Le premier vendredi du mois, chacun écrit sur le blog d'un autre. Grâce à la généreuse attention de Brigitte Célerier, on trouve en cliquant sur ce lien : la liste complète des vases communicants de décembre. 
Vase communicant : "Ne pas écrire pour, mais écrire chez l’autre." Et chez Anna Jouy, comme on se sent libre... Dans son Journal poétique jeté sur l'aube se déploie, heure par heure, l'affranchissement d'une parole qui ne se mesure qu'à la nuit. Le lever du jour scintille entre les plis de nos douleurs, que l'auteure soulève et dompte dans une poésie à l'extrême tension — la joie de tout pouvoir dire, avec l'audace d'une langue sans cesse réinventée, le regard acéré.
Notre règle du jeu avec Anna Jouy, pour ce vase communicant, était de faire apparaître dans chacun de nos textes les mots : reflets-dans-un-regard-décembre-naissance-arbre-le-fleuve-l'absence-voyage. 

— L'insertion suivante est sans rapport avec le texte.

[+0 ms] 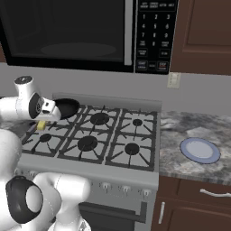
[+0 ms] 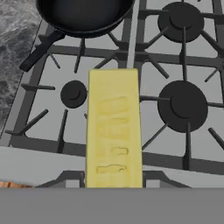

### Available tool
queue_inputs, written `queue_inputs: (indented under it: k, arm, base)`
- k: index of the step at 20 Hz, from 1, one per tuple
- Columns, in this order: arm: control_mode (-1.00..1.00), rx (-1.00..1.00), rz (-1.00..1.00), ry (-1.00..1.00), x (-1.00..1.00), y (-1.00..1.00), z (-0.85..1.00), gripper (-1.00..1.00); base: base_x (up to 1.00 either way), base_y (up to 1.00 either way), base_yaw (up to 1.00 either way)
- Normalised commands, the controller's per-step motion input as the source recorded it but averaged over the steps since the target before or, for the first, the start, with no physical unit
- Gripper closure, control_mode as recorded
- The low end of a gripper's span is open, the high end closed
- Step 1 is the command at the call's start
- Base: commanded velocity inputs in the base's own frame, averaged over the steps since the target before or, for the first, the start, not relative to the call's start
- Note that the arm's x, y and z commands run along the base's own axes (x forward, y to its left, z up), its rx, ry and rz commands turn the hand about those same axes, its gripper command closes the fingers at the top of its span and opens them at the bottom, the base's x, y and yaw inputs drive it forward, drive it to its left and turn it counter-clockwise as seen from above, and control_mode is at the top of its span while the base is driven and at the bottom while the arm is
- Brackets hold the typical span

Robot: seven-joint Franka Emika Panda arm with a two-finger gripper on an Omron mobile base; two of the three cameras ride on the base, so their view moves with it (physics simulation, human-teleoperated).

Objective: Pick up the butter stick and place it in the pan. Then turn on the burner for the pan.

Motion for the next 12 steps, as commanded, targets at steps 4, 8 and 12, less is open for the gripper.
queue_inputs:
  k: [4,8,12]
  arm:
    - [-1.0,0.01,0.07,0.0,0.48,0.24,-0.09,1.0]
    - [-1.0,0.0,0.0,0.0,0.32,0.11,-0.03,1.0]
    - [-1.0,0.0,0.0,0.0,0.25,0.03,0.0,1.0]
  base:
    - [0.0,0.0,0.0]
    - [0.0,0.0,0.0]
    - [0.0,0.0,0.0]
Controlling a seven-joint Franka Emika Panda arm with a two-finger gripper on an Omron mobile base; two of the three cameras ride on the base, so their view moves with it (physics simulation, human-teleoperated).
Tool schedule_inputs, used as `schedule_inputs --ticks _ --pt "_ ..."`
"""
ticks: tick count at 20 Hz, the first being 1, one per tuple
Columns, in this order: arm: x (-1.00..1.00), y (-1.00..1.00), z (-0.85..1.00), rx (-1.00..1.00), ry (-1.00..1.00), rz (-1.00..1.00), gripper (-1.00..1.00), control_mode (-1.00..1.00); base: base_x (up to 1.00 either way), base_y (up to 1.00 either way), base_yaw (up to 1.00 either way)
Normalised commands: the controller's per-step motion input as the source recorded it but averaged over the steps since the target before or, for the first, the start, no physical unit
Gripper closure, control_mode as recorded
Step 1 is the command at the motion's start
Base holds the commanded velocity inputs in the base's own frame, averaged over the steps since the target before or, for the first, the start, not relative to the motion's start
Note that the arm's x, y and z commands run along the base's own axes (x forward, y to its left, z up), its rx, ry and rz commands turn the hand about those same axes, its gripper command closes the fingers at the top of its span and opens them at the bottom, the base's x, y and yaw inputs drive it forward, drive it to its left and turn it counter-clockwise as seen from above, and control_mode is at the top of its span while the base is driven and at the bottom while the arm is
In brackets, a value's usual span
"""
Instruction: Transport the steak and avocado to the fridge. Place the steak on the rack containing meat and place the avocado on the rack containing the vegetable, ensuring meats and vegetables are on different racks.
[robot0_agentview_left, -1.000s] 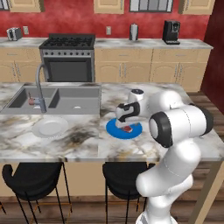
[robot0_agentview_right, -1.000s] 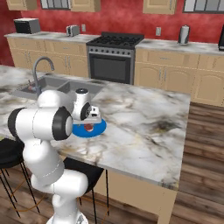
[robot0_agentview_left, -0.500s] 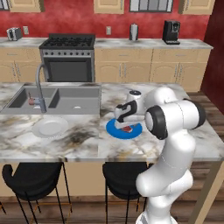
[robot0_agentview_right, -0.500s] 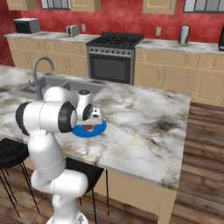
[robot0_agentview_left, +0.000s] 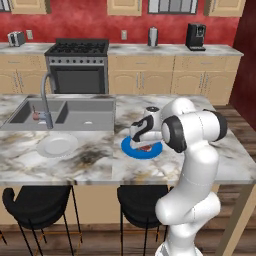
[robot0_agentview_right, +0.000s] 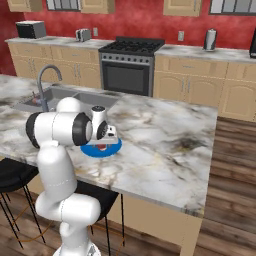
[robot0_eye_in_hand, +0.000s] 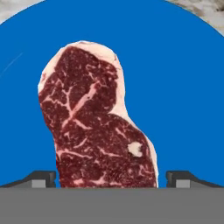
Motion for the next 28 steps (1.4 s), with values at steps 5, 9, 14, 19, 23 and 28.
schedule_inputs --ticks 5,9,14,19,23,28 --pt "0.2 0.03 -0.28 0.0 0.0 0.01 -1.0 -1.0 0.0 0.0 0.0" --pt "0.29 0.29 -0.38 -0.03 -0.02 0.04 -1.0 -1.0 0.0 0.0 0.0" --pt "0.15 0.44 -0.8 -0.06 0.0 0.12 -1.0 -1.0 0.0 0.0 0.0" --pt "0.0 0.32 -0.95 -0.02 0.02 0.16 -1.0 -1.0 0.0 0.0 0.0" --pt "0.0 0.1 -0.98 0.0 0.17 0.14 1.0 -1.0 0.0 0.0 0.0" --pt "-0.02 0.0 -0.95 0.0 0.21 0.12 1.0 -1.0 0.0 0.0 0.0"
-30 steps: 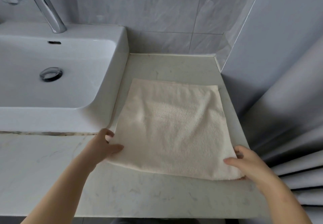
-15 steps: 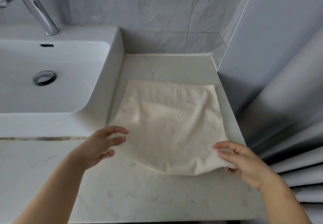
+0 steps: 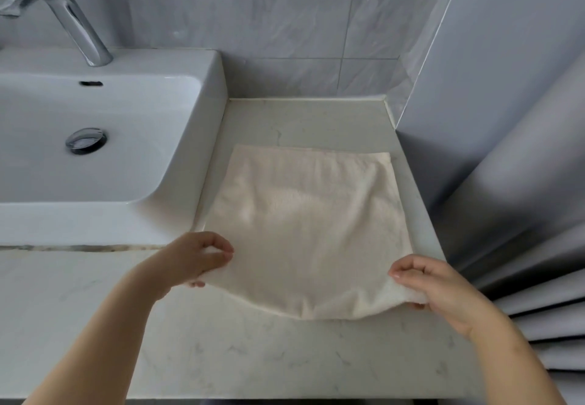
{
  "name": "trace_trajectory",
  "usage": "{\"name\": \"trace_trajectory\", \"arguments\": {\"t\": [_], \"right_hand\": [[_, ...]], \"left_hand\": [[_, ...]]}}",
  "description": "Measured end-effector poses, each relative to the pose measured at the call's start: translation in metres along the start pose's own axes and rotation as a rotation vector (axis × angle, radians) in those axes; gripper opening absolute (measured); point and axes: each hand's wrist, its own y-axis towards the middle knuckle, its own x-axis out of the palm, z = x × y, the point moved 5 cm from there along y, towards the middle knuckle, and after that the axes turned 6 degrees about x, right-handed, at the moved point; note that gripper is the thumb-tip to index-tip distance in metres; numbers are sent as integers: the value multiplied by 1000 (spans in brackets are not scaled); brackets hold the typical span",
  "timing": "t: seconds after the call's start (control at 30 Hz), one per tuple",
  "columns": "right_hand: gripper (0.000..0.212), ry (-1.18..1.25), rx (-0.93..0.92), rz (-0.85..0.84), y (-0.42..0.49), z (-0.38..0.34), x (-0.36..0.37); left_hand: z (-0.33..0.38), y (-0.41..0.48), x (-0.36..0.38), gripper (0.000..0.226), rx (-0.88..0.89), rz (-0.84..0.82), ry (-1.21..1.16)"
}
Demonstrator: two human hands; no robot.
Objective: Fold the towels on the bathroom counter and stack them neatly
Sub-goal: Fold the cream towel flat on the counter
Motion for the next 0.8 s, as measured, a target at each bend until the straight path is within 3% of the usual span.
{"name": "trace_trajectory", "arguments": {"t": [0.2,0.37,0.47,0.53,0.6,0.67,0.8], "right_hand": [[6,-16,-2,88,-2,6,1],[4,-2,-4,-38,-7,3,10],[49,389,-87,-79,-7,-6,6],[58,602,-155,-9,-3,-13,-3],[59,595,-212,-7,-1,-27,-3],[58,585,-255,-49,-1,-46,3],[47,695,-372,-67,0,-91,8]], "left_hand": [[-21,-4,8,5,-18,176,-83],[-29,-19,11,37,-39,-116,-361],[-25,-18,2,43,-3,-56,-672],[-16,-12,-6,35,25,32,-820],[3,-8,-8,7,44,53,-701],[28,-4,-8,10,80,68,-694],[72,5,-28,13,163,193,-1065]]}}
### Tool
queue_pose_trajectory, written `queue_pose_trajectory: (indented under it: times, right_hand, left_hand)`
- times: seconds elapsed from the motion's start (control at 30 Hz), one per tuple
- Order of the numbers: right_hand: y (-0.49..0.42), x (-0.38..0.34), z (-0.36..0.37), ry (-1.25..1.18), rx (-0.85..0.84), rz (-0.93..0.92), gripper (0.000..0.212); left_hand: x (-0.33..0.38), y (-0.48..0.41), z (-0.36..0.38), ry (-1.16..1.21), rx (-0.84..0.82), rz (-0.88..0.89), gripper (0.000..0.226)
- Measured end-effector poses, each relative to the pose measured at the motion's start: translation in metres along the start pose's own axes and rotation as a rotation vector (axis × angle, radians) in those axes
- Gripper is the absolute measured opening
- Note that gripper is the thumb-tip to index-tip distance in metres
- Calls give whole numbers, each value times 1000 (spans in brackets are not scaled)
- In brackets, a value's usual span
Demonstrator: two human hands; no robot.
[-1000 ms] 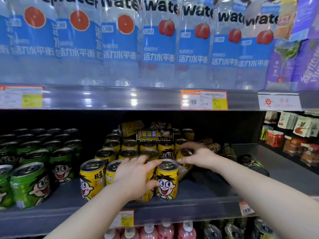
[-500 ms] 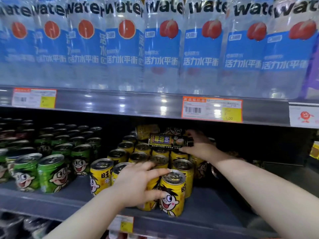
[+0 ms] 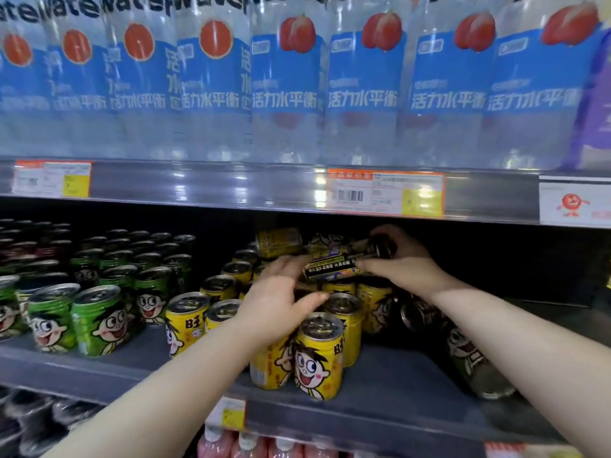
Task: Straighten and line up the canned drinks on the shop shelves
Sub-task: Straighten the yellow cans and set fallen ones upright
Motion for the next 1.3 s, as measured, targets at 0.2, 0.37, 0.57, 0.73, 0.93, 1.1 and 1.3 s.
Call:
queue_pose_trajectory:
  times: [0.2, 0.37, 0.57, 0.73, 0.93, 1.1, 1.3]
  right_hand:
    - [29, -20, -30, -1, -49, -74, 52]
    - [43, -20, -61, -50, 18, -20, 52]
    - [69, 6, -72, 61, -142, -21, 47]
    - [89, 30, -57, 307, -218, -120, 66]
    - [72, 81, -76, 72, -130, 91, 29]
    - [43, 149, -135, 550, -63, 328, 28]
    - [13, 202, -118, 653, -310, 556, 65]
  left_hand:
    - [47, -26, 27, 21, -56, 8, 72]
    - [80, -17, 50, 487, -106, -38, 61]
    - [92, 3, 105, 732, -199, -130, 51]
    - [82, 21, 141, 766, -222, -205, 49]
    - [71, 18, 151, 800, -218, -235, 54]
    - [73, 15, 155, 806, -164, -250, 60]
    - [65, 16, 162, 836, -160, -286, 56]
Point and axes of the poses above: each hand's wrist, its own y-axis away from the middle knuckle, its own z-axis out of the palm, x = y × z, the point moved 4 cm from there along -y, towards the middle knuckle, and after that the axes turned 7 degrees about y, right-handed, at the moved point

Mais le mot market lui aussi ricoché. Le frottement des langues dans le texte d'Anna m'a ouvert un chemin vers Vigneault... "I love you vous n'mentendez guère", ma réponse à "Ô décembre" est en ligne ici. Et je suis très heureuse d'accueillir ce texte d'Anna Jouy dans le cadre des vases communicants de décembre, "ô décembre"...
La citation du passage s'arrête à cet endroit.